Segment Start: GIVEN DATA

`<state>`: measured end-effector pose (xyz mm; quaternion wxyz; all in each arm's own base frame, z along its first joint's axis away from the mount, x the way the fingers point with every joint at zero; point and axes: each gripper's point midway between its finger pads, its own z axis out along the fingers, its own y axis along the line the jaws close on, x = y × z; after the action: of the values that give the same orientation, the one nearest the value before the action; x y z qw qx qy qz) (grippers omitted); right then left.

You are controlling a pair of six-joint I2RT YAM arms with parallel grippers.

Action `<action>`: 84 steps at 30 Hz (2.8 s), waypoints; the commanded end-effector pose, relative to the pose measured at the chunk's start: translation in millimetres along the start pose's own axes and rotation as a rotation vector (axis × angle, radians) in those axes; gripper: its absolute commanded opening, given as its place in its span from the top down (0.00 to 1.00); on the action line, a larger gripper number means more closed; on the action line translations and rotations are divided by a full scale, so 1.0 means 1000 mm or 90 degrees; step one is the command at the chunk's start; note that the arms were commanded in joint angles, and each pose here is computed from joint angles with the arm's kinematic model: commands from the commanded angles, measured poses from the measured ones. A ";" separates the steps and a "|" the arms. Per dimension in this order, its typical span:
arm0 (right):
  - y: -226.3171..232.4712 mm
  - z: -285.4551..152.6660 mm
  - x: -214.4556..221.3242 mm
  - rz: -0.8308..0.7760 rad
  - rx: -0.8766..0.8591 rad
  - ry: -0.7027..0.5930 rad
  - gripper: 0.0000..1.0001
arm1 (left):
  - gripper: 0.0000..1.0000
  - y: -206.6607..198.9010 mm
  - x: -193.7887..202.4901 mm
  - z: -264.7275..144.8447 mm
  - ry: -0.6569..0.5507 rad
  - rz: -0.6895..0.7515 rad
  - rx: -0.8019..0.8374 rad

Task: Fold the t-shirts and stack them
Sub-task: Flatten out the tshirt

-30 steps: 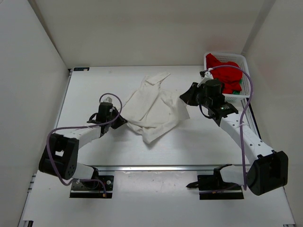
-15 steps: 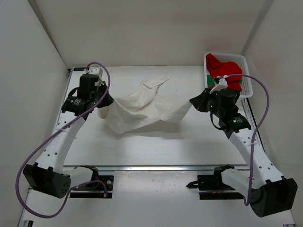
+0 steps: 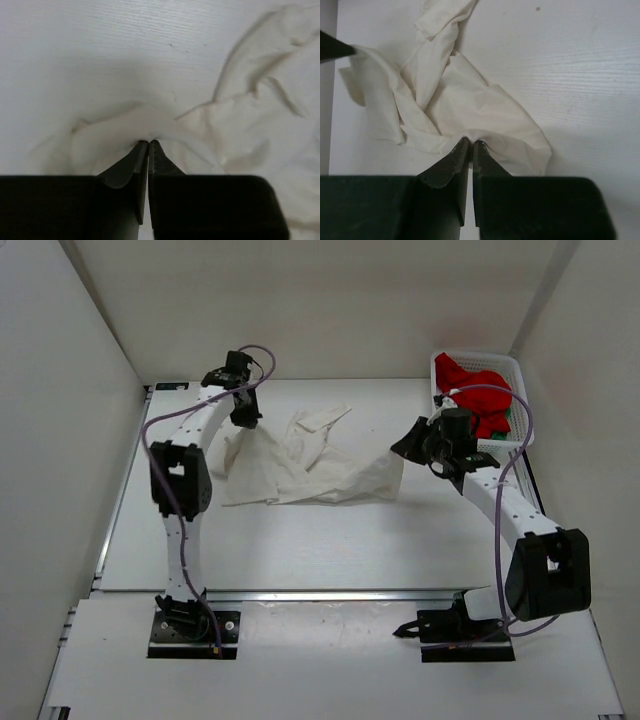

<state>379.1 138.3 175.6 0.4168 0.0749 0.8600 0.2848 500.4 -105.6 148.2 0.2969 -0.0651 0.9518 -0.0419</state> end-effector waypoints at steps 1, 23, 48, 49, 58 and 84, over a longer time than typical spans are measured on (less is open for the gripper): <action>0.015 0.005 -0.034 -0.022 -0.016 -0.056 1.00 | 0.82 0.003 -0.002 0.021 0.034 -0.004 -0.008; 0.023 0.001 0.013 -0.052 -0.018 -0.008 0.99 | 0.66 0.068 0.182 -0.067 -0.086 -0.296 0.157; 0.054 0.001 0.027 -0.084 -0.076 0.006 1.00 | 0.50 0.108 0.196 -0.011 -0.143 -0.629 0.113; 0.052 -0.001 0.023 -0.084 -0.073 -0.002 1.00 | 0.51 0.110 0.196 -0.009 -0.143 -0.635 0.108; 0.050 0.001 0.025 -0.091 -0.060 0.003 1.00 | 0.68 0.115 0.186 0.006 -0.164 -0.678 0.102; 0.194 -0.258 -0.178 -0.229 0.018 -0.392 1.00 | 1.00 0.022 -0.058 -0.339 -0.510 -0.198 0.399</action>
<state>303.4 141.2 474.4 0.6532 0.0048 0.7289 0.2052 371.2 -63.5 432.4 0.6360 -0.1510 0.6797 -0.3327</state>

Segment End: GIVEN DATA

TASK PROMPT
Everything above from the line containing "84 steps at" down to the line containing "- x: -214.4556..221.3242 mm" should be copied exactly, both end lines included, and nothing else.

WRITTEN REPLY
Action `<action>`: 84 steps at 30 Hz (2.8 s), waypoints; the commanded end-effector pose, relative to the pose measured at the chunk's start: translation in millimetres along the start pose's own axes and rotation as a rotation vector (axis × angle, radians) in those axes; gripper: its absolute commanded opening, given as its place in its span from the top down (0.00 to 1.00); on the action line, a larger gripper number means more closed; on the action line translations and rotations are divided by a full scale, so 1.0 means 1000 mm or 90 degrees; step one is the command at the chunk's start; note that the arms were commanded in joint angles, and each pose here is computed from joint angles with the arm's kinematic model: commands from the commanded angles, measured poses from the measured ones. A ";" separates the steps and a "|" the arms. Per dimension in this order, its typical span:
arm0 (right):
  - y: -226.3171..232.4712 mm
  - z: -285.4551..152.6660 mm
  - x: -214.4556..221.3242 mm

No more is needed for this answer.